Матросы дружно взялись за дело и постарались на славу: мощные, очень тяжелые и злобные существа вскоре оказались на борту, не повредив оснастки судна. Теперь, лежа на палубе, они казались гораздо больше и свирепее, чем были на самом деле. Страшные челюсти щелкали так, будто захлопывался люк шахты. Все моряки, каких знал Стивен, испокон веку испытывали ненависть к акулам. И эти твари не были исключением. Парни ликовали при виде издыхающих чудовищ, всячески понося их. Однако доктор удивился тому, что недавно наказанный Нейджел с прибаутками сам пинал ногами наиболее крупную из акул. Позднее, когда матросы с полубака унесли с собой один из хвостов, чтобы украсить им как амулетом нос, и они с отцом Мартином занялись анатомированием акул, Нейджел вернулся и очень робко спросил, нельзя ли ему взять совсем маленький кусочек акульего хребта. Он хотел привезти его своей маленькой дочке.
— Отчего же нет, — отвечал Стивен. — Можете отдать ей и это, — добавил он, доставая из кармана три жутковатых треугольных зуба (необходимых для определения вида акулы).
— О сэр! — благодарно воскликнул Нейджел, тотчас завернув их в носовой платок. — Большое вам спасибо. — Сунув подарок за пазуху, он обо что-то ударился лбом и поморщился от боли, после чего неуклюжей походкой пошагал прочь. Посередине прохода остановился и, оглянувшись назад, крикнул: — Она будет страшно рада, сэр.
Стивен оказался пророком, во всяком случае в этот день. Еще до вечернего концерта, который состоялся после короткого построения, все окончательно забыли об утренней экзекуции, чему способствовали всеобщее кровопускание и азартная ловля акул.
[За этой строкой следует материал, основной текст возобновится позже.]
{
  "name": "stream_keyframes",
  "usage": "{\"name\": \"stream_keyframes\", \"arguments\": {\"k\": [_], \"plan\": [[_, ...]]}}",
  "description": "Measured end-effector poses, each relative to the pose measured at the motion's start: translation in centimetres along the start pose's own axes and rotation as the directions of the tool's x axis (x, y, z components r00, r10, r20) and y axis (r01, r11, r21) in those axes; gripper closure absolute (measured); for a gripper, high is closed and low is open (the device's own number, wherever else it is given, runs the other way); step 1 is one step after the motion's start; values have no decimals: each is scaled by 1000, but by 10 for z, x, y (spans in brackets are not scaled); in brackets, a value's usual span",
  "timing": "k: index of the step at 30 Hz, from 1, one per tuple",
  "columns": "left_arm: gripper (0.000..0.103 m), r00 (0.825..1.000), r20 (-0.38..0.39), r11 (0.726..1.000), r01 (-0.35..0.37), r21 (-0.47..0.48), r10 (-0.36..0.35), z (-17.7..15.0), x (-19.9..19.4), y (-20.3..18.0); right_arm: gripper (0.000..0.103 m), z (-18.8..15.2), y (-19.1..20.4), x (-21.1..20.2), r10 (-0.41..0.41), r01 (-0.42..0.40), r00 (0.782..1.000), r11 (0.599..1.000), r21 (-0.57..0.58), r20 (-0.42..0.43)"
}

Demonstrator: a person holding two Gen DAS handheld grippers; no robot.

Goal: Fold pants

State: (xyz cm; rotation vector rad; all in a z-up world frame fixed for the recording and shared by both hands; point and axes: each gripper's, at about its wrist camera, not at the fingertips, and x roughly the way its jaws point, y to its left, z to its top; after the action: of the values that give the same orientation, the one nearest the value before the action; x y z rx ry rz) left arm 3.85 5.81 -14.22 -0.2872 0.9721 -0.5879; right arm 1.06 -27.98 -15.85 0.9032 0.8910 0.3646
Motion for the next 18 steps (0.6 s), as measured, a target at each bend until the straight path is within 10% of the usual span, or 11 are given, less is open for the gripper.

Кок исполнил балладу из восьмидесяти одной строфы о шотландском пирате Бартоне под аккомпанемент трех волынок, а зарождающийся хор под управлением отца Мартина довольно удачно исполнил часть оратории, которую он надеялся исполнить целиком до того, как они вернутся домой. Еще будучи пассажиром линейного корабля, которым раньше командовал капитан Обри, капеллан научил наиболее одаренных матросов «Мессии» правильно выводить мелодии и произносить тексты. На «Сюрпризе» оказались многие из его прежних певчих. Сам отец Мартин пел неважно и плохо играл на музыкальных инструментах, но он был превосходным учителем, и матросы любили его.
Когда концерт окончился, многие остались на палубе, чтобы насладиться вечерней прохладой. Холлом был одним из них. Он сидел на продольном мостике левого борта, свесив ноги, и время от времени брал аккорды на испанской гитаре, принадлежавшей Хани. Он подбирал мелодию и, когда подобрал ее, то дважды очень негромко пропел слова, затем ударил по струнам и на этот раз запел звонким мелодичным голосом, как заправский тенор. Стивен не обращал внимания на слова, пока Холлом не затянул рефрен: «Не поздней июня, розочка моя, как ни упирайся, я вкушу тебя», который он повторил три или четыре раза, чуть изменяя мелодию и интонацию, которую можно было бы назвать шутливо-доверительной. «Золотой голос», — думал Стивен, глядя на певца. Доктор заметил, что, хотя лицо Холлома было обращено к противоположному борту, он время от времени оглядывался на нос, и, проследив за его взглядом, увидел, как миссис Хорнер собрала свое шитье, поднялась с места и при третьем повторе припева с недовольным выражением лица спустилась вниз.